Work order
Go through the entries below and print, exactly, the lines starting at the one with "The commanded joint" and ending at the one with "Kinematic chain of", keeping both ends and no others.

Data under study
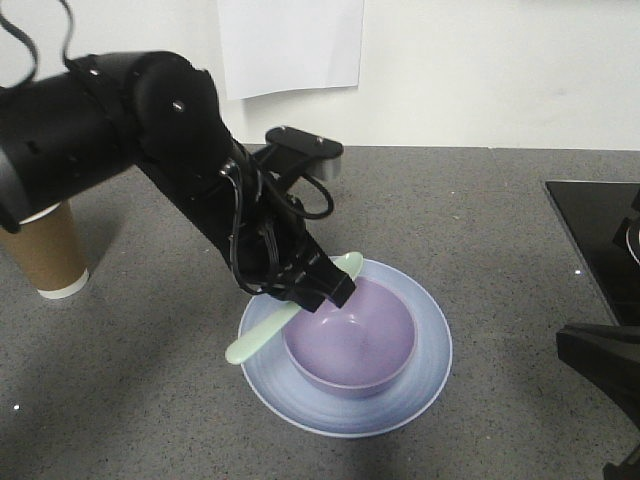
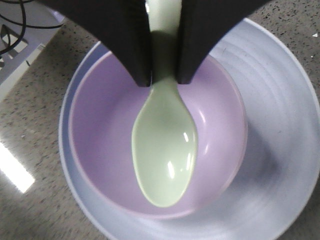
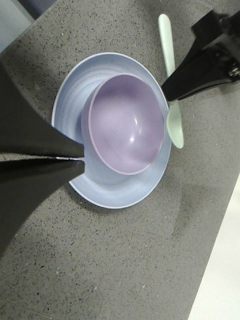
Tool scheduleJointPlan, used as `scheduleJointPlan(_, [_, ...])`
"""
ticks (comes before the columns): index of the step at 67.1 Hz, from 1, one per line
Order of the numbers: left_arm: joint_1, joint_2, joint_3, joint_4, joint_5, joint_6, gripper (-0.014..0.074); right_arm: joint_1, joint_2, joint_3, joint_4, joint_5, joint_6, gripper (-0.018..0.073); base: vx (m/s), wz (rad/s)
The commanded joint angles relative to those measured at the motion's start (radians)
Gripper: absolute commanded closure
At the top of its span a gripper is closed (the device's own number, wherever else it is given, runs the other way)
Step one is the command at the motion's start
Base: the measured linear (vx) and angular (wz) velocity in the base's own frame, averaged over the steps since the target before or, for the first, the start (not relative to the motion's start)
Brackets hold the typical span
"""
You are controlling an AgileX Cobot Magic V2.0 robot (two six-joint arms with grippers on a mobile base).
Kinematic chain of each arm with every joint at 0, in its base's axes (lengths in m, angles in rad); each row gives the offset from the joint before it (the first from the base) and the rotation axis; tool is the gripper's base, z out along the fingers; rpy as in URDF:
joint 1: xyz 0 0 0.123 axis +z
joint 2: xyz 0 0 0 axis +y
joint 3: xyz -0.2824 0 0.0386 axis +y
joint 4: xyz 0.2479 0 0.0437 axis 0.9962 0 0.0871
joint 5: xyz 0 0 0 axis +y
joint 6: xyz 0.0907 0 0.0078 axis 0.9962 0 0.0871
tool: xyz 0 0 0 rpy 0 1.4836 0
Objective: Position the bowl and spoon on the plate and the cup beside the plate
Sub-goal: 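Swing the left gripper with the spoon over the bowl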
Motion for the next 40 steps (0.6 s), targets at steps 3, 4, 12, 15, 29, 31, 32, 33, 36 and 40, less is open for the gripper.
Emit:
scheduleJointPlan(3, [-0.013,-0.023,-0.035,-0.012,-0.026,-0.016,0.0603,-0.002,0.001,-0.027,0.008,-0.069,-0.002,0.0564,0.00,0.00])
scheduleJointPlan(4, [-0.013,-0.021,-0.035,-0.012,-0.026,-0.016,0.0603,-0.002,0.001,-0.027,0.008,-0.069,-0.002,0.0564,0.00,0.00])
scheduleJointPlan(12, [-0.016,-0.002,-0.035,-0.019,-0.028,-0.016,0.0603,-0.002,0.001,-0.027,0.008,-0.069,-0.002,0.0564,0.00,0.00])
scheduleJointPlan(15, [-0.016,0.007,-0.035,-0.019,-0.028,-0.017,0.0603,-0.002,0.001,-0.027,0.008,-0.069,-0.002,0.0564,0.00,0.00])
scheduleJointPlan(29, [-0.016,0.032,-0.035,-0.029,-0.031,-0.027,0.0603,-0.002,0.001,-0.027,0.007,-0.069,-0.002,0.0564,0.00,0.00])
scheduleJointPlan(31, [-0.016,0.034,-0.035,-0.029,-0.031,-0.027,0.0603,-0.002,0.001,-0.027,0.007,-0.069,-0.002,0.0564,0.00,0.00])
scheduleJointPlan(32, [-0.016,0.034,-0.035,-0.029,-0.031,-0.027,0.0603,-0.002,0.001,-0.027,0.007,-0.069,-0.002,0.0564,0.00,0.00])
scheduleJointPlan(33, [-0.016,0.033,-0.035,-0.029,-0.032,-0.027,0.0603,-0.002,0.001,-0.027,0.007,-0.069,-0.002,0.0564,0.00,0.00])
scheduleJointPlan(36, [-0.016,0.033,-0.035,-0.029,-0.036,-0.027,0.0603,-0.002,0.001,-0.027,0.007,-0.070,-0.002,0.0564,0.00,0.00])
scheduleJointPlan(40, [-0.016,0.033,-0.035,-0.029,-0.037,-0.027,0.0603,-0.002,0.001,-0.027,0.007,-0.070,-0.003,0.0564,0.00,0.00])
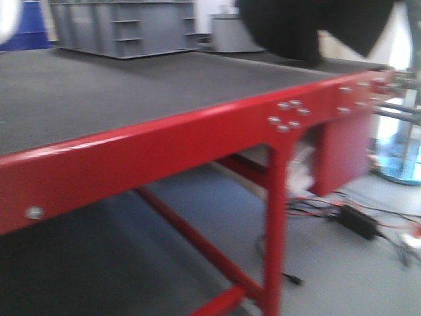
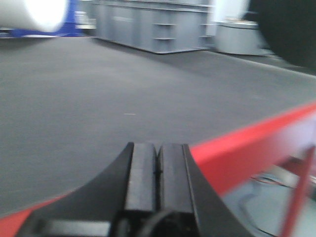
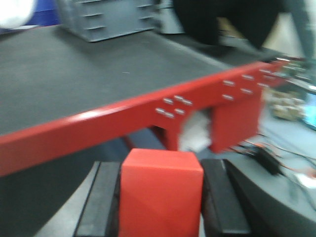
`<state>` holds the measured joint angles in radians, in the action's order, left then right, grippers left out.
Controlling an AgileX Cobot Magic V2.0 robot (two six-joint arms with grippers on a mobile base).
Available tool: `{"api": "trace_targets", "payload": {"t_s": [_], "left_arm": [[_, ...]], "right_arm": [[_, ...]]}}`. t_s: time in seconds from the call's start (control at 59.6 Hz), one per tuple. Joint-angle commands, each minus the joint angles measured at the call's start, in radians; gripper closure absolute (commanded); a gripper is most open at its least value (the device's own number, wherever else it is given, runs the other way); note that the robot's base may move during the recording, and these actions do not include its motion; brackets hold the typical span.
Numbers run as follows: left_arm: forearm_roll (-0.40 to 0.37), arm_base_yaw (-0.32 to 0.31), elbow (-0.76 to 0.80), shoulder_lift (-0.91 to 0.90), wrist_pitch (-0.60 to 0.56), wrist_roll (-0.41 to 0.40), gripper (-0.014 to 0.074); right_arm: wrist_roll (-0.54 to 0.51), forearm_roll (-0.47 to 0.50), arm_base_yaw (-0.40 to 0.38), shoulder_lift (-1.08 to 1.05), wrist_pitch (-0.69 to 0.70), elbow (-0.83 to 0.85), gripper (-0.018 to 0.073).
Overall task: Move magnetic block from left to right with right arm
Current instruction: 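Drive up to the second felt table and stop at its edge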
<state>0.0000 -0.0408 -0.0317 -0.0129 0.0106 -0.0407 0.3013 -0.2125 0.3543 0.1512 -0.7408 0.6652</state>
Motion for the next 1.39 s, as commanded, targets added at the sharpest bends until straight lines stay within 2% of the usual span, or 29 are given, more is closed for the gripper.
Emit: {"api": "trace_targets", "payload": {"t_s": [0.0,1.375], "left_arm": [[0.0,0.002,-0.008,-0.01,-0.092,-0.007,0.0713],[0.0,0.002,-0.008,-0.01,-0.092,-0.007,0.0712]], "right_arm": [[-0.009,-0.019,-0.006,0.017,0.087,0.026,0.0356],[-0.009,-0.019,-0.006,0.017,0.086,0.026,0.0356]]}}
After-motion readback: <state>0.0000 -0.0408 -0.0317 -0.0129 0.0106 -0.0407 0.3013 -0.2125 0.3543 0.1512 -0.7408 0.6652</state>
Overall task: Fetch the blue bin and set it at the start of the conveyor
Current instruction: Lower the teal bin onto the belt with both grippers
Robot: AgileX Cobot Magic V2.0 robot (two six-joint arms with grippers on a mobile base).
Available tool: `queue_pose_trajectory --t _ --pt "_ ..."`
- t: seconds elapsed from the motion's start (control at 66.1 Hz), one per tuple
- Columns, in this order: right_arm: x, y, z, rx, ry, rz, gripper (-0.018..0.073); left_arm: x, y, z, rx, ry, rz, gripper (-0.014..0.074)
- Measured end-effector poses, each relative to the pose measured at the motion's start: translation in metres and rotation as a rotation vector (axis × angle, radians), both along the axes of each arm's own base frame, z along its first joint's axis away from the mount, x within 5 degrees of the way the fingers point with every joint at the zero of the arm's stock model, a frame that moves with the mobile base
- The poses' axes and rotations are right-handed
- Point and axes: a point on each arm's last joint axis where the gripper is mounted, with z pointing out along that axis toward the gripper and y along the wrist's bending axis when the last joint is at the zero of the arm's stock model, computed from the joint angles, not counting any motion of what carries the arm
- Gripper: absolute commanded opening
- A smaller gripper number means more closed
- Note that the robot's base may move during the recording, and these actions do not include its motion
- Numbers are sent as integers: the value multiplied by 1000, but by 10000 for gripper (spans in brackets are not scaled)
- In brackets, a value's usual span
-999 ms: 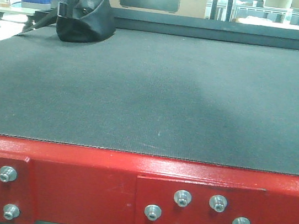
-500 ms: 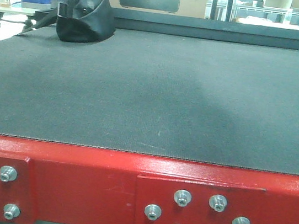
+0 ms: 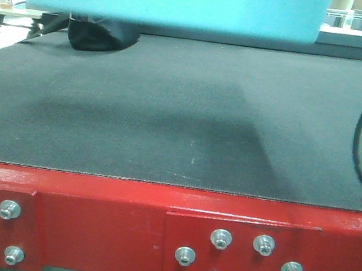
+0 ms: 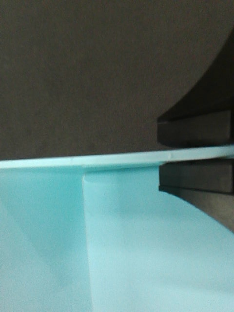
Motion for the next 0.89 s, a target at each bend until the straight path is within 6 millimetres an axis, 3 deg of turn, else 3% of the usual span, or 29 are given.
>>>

Response box
The commanded joint angles relative to those measured at the motion's start (radians)
Gripper: absolute commanded closure
At the top of its span a gripper is closed (the device's own number, wherever else it is given, runs the other way)
Step one is the command at the motion's start
Base: the measured linear (vx) and angular (wz) velocity in the base's own frame, averaged over the steps since the target before or, for the first, the start (not relative to the motion's start)
Brackets hold the typical span
"""
You are controlling an AgileX Cobot Magic V2.0 robot (two six-joint arms with grippers on a mobile base).
Kinematic chain of each arm with every joint at 0, in its base's axes (lengths in m, angles in rad); each row gives the offset from the joint before it (the first from the base) and the rotation axis; tool is the gripper's base, z out along the fingers; rpy as in URDF:

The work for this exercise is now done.